◆ **Problem**: Up to and including the line with "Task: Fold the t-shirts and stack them", please reproduce the lines below exactly, beginning with the first.

Content starts

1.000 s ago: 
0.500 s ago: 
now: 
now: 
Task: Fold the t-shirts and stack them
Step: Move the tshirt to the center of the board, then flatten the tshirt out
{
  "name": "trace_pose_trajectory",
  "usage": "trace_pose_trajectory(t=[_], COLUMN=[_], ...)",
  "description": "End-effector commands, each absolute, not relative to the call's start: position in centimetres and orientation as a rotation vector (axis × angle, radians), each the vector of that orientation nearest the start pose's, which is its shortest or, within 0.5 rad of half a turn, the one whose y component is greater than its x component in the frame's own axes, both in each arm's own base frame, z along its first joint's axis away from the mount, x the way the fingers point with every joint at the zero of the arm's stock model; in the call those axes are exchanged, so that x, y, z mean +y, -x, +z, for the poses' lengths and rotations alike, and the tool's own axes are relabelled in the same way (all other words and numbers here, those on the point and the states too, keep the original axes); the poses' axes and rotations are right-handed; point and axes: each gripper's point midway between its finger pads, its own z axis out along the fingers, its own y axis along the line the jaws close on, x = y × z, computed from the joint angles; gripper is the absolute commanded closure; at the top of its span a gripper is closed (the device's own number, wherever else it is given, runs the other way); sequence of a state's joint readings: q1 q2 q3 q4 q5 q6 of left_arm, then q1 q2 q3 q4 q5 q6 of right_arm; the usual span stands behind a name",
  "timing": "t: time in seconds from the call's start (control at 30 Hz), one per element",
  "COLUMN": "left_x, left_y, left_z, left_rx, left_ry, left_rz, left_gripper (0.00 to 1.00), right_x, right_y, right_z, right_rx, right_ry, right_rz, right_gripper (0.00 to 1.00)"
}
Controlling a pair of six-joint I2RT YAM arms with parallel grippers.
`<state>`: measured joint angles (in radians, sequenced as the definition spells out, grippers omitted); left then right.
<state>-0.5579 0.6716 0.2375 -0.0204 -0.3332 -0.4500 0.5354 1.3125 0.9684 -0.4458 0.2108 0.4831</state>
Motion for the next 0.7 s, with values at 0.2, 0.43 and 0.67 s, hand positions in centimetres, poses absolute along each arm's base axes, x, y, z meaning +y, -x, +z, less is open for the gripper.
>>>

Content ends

◆ **Solution to this exercise**:
1.000 s ago: 
0.500 s ago: 
now: 
now: 
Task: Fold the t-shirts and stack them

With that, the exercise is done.